The game had everything you wanted in football. It reminded us of the reason this game is the most followed in the world. The defending wasn't atrocious, we've probably seen worse yet the attack wasn't exceptional either, we have definitely seen better. Despite that, the weaknesses and flaws combined to give us a true footballing spectacle.
It wasn't robotic, it lacked orderliness, and it was barely predictable. Impulse ruled at the expense of the elite systematic organisation both teams had. Francesco Acerbi had no business where he stood to score that equaliser but there he was. Desire leads you to places.
Sometimes, life doesn't care about these processes. Just show up, fight and run. Do it again.
Inter Milan fell many times, but they rose each time. Barcelona fell behind time and again in both games but showed a spirit you don't see around strolling in European football or outside it.
Both teams were tenacious, spirited and willing to give it all to the cause.

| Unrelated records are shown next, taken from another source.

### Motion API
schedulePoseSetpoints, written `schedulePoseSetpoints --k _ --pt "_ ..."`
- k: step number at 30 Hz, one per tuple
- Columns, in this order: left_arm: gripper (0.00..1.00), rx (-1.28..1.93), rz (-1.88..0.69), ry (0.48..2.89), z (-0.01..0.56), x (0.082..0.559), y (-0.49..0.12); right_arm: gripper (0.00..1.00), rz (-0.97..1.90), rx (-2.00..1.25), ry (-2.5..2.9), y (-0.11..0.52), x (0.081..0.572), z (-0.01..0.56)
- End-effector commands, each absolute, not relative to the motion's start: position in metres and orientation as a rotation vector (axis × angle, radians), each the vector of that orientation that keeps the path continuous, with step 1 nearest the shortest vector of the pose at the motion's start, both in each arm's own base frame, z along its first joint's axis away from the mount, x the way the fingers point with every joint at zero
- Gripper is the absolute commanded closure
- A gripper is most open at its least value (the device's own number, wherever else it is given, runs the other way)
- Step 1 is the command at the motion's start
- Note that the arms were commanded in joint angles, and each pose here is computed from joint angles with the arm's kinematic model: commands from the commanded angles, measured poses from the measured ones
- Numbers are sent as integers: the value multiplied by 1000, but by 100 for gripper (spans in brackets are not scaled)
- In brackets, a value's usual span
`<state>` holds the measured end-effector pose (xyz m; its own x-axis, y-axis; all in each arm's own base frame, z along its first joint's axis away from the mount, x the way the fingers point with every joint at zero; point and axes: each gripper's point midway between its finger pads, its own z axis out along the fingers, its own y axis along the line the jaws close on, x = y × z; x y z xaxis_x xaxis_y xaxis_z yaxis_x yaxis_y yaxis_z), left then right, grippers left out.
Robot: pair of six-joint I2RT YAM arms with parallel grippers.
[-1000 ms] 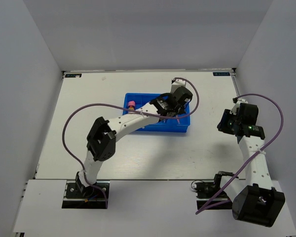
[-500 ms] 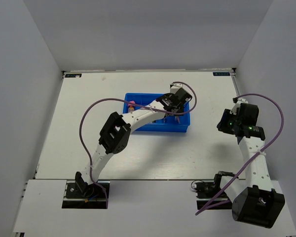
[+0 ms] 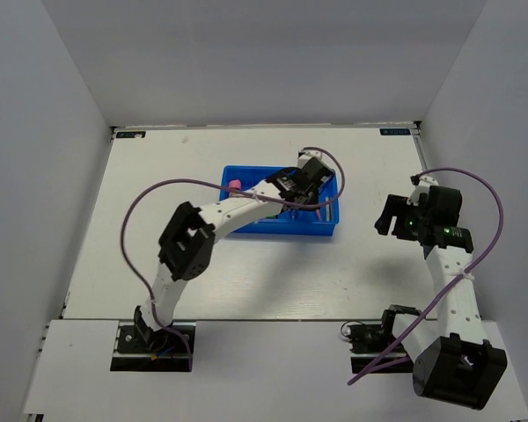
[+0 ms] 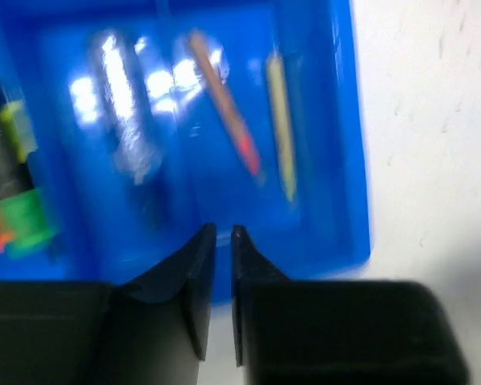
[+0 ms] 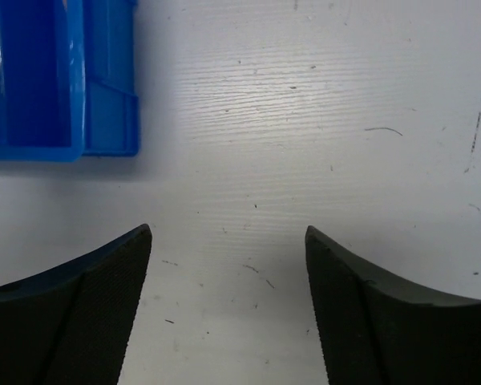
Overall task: Sort the stationery into containers
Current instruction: Place the stationery into the container
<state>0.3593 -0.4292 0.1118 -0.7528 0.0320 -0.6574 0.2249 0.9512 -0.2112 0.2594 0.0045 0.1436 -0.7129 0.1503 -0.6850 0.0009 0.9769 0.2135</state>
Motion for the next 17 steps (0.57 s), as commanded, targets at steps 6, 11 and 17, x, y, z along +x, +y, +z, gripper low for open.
schedulePoseSetpoints --k 6,11,17 --pt "0 352 -359 2274 219 273 -300 11 387 -38 2303 27 257 155" --pt "0 248 -230 2333 197 242 -184 10 472 -57 2289 39 256 154" --pt "0 34 -280 2312 174 221 -108 10 572 -91 2268 51 262 161"
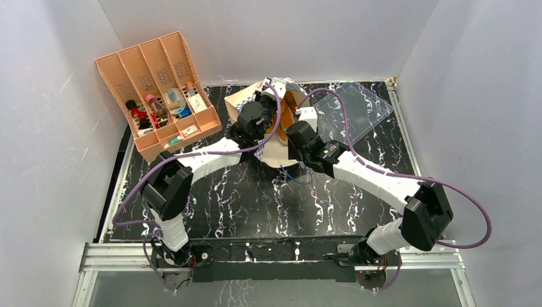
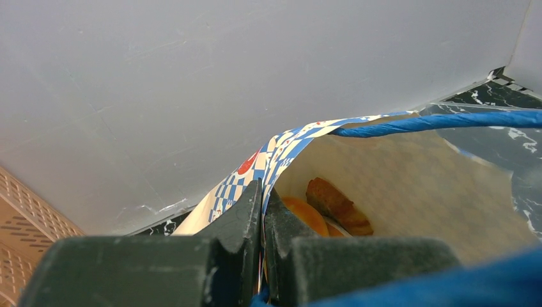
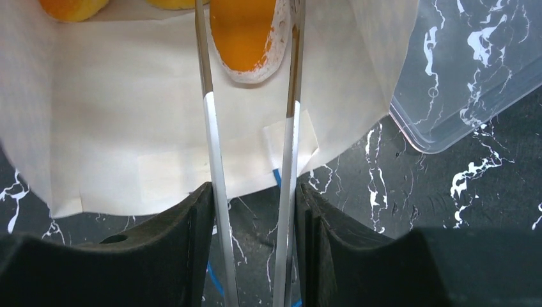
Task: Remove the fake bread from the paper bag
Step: Take out the fake bread from the paper bag.
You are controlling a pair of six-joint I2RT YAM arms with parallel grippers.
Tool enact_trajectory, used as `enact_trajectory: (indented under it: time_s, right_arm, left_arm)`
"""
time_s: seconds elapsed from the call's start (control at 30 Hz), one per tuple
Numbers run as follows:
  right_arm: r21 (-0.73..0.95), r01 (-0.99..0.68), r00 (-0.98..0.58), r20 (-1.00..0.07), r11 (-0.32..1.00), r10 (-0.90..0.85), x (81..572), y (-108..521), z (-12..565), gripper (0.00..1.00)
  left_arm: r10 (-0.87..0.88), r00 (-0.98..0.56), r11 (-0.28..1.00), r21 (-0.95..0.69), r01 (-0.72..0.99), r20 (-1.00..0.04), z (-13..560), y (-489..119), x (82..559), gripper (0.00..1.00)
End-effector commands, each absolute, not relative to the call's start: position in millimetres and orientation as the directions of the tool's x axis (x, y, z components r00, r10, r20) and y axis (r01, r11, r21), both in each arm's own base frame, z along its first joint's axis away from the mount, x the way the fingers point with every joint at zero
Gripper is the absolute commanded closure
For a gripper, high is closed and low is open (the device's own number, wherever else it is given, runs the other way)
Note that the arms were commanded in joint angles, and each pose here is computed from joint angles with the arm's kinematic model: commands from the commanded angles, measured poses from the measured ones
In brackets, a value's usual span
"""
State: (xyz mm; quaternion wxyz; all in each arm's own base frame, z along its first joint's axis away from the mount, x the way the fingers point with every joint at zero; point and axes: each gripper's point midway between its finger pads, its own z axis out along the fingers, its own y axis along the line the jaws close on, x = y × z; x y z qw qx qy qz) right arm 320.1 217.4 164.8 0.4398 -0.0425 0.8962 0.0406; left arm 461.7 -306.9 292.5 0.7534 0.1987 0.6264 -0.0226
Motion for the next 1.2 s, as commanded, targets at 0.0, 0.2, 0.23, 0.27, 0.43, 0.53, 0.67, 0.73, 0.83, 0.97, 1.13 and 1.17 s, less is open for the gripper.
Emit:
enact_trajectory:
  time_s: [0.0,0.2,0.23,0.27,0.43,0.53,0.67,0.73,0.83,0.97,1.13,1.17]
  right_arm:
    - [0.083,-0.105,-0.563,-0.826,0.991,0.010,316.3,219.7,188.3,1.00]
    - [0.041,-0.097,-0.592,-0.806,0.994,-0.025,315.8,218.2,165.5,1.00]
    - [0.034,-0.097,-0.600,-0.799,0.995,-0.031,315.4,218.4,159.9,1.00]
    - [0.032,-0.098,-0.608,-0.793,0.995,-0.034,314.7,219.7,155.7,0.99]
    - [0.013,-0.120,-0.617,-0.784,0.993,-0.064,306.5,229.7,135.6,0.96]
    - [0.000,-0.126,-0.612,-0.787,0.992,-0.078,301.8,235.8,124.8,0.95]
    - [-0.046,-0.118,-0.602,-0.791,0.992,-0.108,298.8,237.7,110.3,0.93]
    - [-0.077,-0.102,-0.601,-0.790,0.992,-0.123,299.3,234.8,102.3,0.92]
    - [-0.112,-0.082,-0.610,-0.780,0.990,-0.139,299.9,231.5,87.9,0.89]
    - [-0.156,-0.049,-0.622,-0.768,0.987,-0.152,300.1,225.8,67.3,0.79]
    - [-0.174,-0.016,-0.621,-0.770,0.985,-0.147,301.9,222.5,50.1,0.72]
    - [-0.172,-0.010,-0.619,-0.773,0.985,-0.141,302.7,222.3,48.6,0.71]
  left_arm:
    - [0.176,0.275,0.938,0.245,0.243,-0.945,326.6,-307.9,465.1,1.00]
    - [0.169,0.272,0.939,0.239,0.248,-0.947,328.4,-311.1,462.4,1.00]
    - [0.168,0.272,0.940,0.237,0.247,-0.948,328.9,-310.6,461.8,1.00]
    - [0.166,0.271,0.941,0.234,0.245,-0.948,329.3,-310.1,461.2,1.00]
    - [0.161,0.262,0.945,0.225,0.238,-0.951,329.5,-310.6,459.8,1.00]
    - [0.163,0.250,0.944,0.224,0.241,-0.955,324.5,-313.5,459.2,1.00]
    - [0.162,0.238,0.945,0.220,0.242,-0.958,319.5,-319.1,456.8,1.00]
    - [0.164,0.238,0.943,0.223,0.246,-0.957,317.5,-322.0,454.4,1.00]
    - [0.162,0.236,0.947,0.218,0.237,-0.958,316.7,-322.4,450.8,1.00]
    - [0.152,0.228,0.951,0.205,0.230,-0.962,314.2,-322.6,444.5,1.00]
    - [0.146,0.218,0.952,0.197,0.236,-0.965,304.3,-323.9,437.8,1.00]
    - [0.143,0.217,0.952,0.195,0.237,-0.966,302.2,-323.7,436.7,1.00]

So bad that a game has to produce a winner at this stage and perhaps the more tenacious, the luckier, the one who simply failed to give up after rising and falling time and again carried the day.
It was a game that was an experience in itself, one for the memories and the pantheons of history, and importantly, to remind us that doors don't get opened when one doesn't knock.
There's no victory at the highest points of life’s workings without a great amount of relentlessness and resilience. Even in the face of defeat, there is the need to show up. Even when shelled and shattered, Inter still fought, they showed up. And what a spectacle it was.